• [What is expected]: Give the records again in full, exactly as they appear.

• [Material for the task]:

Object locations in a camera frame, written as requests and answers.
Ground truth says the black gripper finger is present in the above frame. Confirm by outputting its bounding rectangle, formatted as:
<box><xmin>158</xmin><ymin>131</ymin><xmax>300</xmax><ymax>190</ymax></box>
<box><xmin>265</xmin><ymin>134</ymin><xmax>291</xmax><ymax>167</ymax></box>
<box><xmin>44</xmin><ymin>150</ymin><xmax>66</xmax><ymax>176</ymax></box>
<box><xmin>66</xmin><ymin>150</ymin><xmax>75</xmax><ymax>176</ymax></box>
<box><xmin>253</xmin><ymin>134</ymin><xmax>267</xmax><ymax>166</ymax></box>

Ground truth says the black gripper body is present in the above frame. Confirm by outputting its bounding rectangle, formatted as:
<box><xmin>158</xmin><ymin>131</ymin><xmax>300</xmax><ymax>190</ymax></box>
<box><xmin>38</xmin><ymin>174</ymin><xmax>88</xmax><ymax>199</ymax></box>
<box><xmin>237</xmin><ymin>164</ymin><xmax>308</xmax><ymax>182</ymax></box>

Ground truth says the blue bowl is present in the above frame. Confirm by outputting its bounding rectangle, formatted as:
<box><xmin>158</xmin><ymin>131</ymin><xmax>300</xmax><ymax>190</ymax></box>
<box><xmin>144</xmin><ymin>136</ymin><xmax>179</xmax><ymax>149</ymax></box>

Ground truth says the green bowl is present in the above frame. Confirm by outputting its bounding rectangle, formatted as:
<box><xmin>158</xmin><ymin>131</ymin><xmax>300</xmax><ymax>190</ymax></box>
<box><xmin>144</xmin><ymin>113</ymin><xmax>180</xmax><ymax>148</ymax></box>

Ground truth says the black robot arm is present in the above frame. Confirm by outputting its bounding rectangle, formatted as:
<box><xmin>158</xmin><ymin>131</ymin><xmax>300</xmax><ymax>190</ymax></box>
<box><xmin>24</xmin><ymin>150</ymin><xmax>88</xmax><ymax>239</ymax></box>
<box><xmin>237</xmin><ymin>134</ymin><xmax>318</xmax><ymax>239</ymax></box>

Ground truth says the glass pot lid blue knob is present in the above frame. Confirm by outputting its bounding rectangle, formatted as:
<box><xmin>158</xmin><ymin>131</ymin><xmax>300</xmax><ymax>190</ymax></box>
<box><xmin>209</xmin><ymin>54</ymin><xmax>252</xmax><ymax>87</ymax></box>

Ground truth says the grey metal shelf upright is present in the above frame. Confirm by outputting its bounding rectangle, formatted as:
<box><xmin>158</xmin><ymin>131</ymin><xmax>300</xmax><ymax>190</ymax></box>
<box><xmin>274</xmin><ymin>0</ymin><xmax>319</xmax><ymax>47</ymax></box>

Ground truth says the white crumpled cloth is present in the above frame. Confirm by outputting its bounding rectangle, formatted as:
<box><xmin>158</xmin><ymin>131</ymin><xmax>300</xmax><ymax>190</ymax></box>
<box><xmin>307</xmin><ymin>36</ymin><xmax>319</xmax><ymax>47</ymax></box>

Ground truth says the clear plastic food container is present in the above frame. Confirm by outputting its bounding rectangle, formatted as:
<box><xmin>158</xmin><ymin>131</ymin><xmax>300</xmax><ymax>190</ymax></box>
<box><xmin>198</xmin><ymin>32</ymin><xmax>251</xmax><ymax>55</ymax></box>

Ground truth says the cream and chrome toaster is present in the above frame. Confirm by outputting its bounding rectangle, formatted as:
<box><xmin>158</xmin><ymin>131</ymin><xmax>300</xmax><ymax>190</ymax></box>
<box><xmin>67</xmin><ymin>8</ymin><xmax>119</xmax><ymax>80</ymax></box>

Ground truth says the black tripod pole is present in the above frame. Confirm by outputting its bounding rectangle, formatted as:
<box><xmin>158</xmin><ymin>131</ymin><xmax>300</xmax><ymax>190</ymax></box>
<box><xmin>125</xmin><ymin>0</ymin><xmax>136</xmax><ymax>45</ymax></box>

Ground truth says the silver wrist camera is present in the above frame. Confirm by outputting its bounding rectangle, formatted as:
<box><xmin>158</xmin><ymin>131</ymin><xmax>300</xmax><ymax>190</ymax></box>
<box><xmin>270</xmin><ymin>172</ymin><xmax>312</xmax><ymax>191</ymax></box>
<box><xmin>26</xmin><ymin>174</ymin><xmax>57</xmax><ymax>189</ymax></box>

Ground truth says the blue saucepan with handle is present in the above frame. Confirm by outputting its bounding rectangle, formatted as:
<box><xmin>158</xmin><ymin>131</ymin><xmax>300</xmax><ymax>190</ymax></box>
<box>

• [Result]:
Object locations in a camera frame, written as requests and answers.
Ground truth says the black gripper finger is present in the above frame. Confirm by outputting its bounding rectangle, formatted as:
<box><xmin>158</xmin><ymin>131</ymin><xmax>300</xmax><ymax>190</ymax></box>
<box><xmin>265</xmin><ymin>134</ymin><xmax>291</xmax><ymax>167</ymax></box>
<box><xmin>44</xmin><ymin>150</ymin><xmax>66</xmax><ymax>176</ymax></box>
<box><xmin>66</xmin><ymin>150</ymin><xmax>75</xmax><ymax>176</ymax></box>
<box><xmin>253</xmin><ymin>134</ymin><xmax>267</xmax><ymax>166</ymax></box>

Ground truth says the black gripper body is present in the above frame. Confirm by outputting its bounding rectangle, formatted as:
<box><xmin>158</xmin><ymin>131</ymin><xmax>300</xmax><ymax>190</ymax></box>
<box><xmin>38</xmin><ymin>174</ymin><xmax>88</xmax><ymax>199</ymax></box>
<box><xmin>237</xmin><ymin>164</ymin><xmax>308</xmax><ymax>182</ymax></box>

Ground truth says the blue bowl is present in the above frame. Confirm by outputting its bounding rectangle, formatted as:
<box><xmin>158</xmin><ymin>131</ymin><xmax>300</xmax><ymax>190</ymax></box>
<box><xmin>144</xmin><ymin>136</ymin><xmax>179</xmax><ymax>149</ymax></box>

Ground truth says the green bowl is present in the above frame. Confirm by outputting its bounding rectangle, formatted as:
<box><xmin>158</xmin><ymin>131</ymin><xmax>300</xmax><ymax>190</ymax></box>
<box><xmin>144</xmin><ymin>113</ymin><xmax>180</xmax><ymax>148</ymax></box>

Ground truth says the black robot arm is present in the above frame. Confirm by outputting its bounding rectangle, formatted as:
<box><xmin>158</xmin><ymin>131</ymin><xmax>300</xmax><ymax>190</ymax></box>
<box><xmin>24</xmin><ymin>150</ymin><xmax>88</xmax><ymax>239</ymax></box>
<box><xmin>237</xmin><ymin>134</ymin><xmax>318</xmax><ymax>239</ymax></box>

Ground truth says the glass pot lid blue knob is present in the above frame. Confirm by outputting its bounding rectangle, formatted as:
<box><xmin>158</xmin><ymin>131</ymin><xmax>300</xmax><ymax>190</ymax></box>
<box><xmin>209</xmin><ymin>54</ymin><xmax>252</xmax><ymax>87</ymax></box>

Ground truth says the grey metal shelf upright is present in the above frame. Confirm by outputting its bounding rectangle, formatted as:
<box><xmin>158</xmin><ymin>131</ymin><xmax>300</xmax><ymax>190</ymax></box>
<box><xmin>274</xmin><ymin>0</ymin><xmax>319</xmax><ymax>47</ymax></box>

Ground truth says the white crumpled cloth is present in the above frame. Confirm by outputting its bounding rectangle, formatted as:
<box><xmin>158</xmin><ymin>131</ymin><xmax>300</xmax><ymax>190</ymax></box>
<box><xmin>307</xmin><ymin>36</ymin><xmax>319</xmax><ymax>47</ymax></box>

Ground truth says the clear plastic food container is present in the above frame. Confirm by outputting its bounding rectangle, formatted as:
<box><xmin>158</xmin><ymin>131</ymin><xmax>300</xmax><ymax>190</ymax></box>
<box><xmin>198</xmin><ymin>32</ymin><xmax>251</xmax><ymax>55</ymax></box>

Ground truth says the cream and chrome toaster is present in the above frame. Confirm by outputting its bounding rectangle, formatted as:
<box><xmin>158</xmin><ymin>131</ymin><xmax>300</xmax><ymax>190</ymax></box>
<box><xmin>67</xmin><ymin>8</ymin><xmax>119</xmax><ymax>80</ymax></box>

Ground truth says the black tripod pole is present in the above frame. Confirm by outputting its bounding rectangle, formatted as:
<box><xmin>158</xmin><ymin>131</ymin><xmax>300</xmax><ymax>190</ymax></box>
<box><xmin>125</xmin><ymin>0</ymin><xmax>136</xmax><ymax>45</ymax></box>

Ground truth says the silver wrist camera is present in the above frame. Confirm by outputting its bounding rectangle, formatted as:
<box><xmin>158</xmin><ymin>131</ymin><xmax>300</xmax><ymax>190</ymax></box>
<box><xmin>270</xmin><ymin>172</ymin><xmax>312</xmax><ymax>191</ymax></box>
<box><xmin>26</xmin><ymin>174</ymin><xmax>57</xmax><ymax>189</ymax></box>

Ground truth says the blue saucepan with handle is present in the above frame. Confirm by outputting its bounding rectangle, formatted as:
<box><xmin>158</xmin><ymin>131</ymin><xmax>300</xmax><ymax>190</ymax></box>
<box>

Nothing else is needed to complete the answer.